Paris, 03 (AE-AP) - A Interpol rejeitou hoje (03) um pedido da China de ajuda para prender o líder da proscrita seita Falun Gong, que vive nos Estados Unidos, alegando que não se envolve em problemas de natureza política ou religiosa.
A organização internacional divulgou uma declaração informando Pequim que seus serviços não poderiam ser usados para localizar ou prender Li Hongzhi "pela ausência de qualquer informação sobre crimes comuns que ele tenha cometido".
A Interpol, cuja base fica na cidade francesa de Lyon, informou ter examinado as razões por trás do pedido e concluiu que ele adapta-se a um artigo de sua constituição que "proíbe qualquer intervenção ou atividades de caráter político ou religioso". Também informou que a China, como um Estado soberano, poderia usar outros meios para procurar seu fugitivo.
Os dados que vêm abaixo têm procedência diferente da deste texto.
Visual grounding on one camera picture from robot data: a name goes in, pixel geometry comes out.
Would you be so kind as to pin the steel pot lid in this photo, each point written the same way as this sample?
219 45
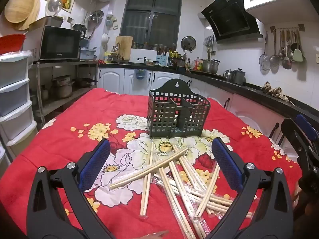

O governo chinês emitiu uma ordem de prisão internacional contra Li e pediu ajuda da Interpol na semana passada, acusando o líder da Falun Gong de ter organizado as demonstrações em massa para perturbar a ordem pública. O jornal Diário do Povo, ógão do Partido Comunista, também acusou Li de tentar derrubar o regime ao retratar- se como uma reencarnação de Buda.